*ASSIGNED TASK*. Below are several records. Retype exactly those lines running from the one with "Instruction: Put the" through the one with "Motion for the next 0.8", end lines included, and no others.

____________________

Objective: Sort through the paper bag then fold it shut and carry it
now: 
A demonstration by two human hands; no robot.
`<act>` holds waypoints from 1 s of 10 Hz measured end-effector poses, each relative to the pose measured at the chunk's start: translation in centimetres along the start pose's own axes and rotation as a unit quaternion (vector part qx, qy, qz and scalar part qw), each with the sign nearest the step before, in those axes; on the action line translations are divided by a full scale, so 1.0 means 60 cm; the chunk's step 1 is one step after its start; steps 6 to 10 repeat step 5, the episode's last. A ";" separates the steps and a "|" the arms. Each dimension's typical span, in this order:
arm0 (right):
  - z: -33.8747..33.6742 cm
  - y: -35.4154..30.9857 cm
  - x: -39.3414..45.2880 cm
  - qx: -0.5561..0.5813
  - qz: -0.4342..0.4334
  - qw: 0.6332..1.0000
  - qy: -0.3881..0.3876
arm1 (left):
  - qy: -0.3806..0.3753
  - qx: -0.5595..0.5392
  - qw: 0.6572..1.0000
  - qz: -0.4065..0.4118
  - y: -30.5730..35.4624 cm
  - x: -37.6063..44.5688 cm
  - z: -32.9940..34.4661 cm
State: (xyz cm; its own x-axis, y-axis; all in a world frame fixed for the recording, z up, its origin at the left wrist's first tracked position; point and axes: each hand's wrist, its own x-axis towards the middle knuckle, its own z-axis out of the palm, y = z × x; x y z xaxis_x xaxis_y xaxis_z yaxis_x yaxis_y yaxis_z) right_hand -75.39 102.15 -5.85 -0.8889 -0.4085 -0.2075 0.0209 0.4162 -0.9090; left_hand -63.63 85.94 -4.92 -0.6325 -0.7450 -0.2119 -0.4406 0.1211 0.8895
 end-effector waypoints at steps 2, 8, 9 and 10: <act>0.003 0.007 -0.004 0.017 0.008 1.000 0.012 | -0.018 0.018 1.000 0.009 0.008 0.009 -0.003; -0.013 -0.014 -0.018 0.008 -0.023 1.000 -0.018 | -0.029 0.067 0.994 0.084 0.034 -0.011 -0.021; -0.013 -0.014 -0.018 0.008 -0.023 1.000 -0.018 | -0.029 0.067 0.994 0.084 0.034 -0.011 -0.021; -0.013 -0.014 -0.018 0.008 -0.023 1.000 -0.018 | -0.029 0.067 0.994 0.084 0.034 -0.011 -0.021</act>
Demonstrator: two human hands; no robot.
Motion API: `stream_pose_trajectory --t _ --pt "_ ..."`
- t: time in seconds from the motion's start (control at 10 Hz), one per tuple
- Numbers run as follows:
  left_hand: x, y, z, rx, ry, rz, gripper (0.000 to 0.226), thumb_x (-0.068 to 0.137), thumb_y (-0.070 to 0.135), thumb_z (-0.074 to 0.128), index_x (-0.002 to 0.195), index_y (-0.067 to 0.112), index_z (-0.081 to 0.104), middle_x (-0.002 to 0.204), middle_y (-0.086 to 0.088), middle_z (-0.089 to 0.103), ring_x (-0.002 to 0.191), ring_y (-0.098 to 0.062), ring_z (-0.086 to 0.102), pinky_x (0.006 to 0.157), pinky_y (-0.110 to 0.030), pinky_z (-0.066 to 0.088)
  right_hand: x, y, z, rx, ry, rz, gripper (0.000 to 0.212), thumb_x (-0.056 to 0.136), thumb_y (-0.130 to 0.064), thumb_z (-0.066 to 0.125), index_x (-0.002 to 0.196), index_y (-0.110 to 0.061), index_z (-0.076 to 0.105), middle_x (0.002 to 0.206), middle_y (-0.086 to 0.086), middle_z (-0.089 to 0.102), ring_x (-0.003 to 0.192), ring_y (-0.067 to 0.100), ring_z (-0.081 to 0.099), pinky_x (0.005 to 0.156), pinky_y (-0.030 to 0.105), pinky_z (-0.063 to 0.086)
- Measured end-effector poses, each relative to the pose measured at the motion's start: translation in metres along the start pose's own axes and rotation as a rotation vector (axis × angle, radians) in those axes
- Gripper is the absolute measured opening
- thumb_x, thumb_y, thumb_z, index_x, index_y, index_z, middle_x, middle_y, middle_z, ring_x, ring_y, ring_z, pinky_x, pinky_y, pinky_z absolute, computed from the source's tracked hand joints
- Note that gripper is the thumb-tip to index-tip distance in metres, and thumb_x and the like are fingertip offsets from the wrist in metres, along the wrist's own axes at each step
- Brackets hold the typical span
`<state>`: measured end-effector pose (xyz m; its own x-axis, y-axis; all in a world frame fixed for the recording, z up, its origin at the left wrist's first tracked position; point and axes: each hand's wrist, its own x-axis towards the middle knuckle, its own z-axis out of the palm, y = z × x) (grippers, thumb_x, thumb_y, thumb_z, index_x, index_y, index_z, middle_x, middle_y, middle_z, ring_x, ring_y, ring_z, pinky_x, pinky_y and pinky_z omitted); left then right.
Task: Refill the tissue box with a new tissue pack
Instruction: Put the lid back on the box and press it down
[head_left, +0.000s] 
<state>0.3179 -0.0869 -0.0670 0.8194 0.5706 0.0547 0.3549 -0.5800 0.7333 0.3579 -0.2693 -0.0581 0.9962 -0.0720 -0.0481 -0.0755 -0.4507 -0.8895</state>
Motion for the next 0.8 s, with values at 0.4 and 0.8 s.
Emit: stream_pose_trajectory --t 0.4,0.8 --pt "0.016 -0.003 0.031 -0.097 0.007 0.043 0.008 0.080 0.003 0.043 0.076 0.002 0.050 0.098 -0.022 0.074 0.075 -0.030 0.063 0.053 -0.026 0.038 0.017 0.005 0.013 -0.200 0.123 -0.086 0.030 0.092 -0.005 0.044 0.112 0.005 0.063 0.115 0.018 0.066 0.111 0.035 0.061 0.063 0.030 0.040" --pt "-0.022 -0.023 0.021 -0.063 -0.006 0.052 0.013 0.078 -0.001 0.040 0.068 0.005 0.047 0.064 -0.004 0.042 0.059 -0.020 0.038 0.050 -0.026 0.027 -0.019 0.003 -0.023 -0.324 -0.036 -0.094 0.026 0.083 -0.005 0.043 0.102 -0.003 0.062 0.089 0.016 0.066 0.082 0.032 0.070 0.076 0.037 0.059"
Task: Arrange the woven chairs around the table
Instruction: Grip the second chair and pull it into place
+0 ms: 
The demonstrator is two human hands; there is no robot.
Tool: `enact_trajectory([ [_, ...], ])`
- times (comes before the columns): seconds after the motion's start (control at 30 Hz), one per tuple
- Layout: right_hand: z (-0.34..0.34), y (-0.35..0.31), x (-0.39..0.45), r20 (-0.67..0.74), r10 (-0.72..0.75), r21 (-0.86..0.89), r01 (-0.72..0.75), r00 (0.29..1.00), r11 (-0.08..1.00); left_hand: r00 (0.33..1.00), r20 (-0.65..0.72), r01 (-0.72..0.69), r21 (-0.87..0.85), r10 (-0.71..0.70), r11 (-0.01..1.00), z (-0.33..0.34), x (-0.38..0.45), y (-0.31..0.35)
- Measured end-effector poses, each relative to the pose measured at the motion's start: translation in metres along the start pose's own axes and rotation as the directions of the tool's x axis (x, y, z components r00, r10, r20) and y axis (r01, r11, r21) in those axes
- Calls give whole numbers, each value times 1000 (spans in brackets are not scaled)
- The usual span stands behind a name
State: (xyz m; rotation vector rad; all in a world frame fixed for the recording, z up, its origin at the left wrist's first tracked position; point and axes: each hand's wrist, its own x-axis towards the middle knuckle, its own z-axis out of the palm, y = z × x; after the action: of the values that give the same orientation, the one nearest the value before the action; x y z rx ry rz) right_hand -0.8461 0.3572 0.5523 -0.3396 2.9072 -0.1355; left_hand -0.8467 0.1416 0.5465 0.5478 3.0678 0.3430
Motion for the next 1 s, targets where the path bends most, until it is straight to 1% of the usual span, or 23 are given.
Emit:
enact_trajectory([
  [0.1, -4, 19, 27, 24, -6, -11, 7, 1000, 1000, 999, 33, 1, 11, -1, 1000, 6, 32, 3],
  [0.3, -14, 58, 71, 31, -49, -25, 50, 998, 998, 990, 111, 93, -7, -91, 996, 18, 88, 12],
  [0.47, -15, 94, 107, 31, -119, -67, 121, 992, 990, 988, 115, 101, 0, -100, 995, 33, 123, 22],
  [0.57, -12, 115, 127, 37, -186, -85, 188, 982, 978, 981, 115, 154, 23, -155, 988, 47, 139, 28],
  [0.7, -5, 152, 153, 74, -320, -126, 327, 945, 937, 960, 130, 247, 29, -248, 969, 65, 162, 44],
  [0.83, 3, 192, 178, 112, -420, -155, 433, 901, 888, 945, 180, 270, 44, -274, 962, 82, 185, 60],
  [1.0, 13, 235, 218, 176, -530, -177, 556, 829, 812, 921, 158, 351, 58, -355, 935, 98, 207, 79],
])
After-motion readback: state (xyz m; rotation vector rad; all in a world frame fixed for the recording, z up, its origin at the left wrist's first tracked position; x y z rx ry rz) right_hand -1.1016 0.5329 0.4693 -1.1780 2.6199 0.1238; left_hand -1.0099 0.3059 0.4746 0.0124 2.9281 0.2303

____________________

*SOLUTION BELOW*.
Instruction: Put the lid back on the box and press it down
[head_left, +0.000s] 
<state>0.3179 -0.0869 -0.0670 0.8194 0.5706 0.0547 0.3549 -0.5800 0.7333 0.3579 -0.2693 -0.0581 0.9962 -0.0720 -0.0481 -0.0755 -0.4507 -0.8895</state>
Motion for the next 0.8 s, with values at 0.4 and 0.8 s.

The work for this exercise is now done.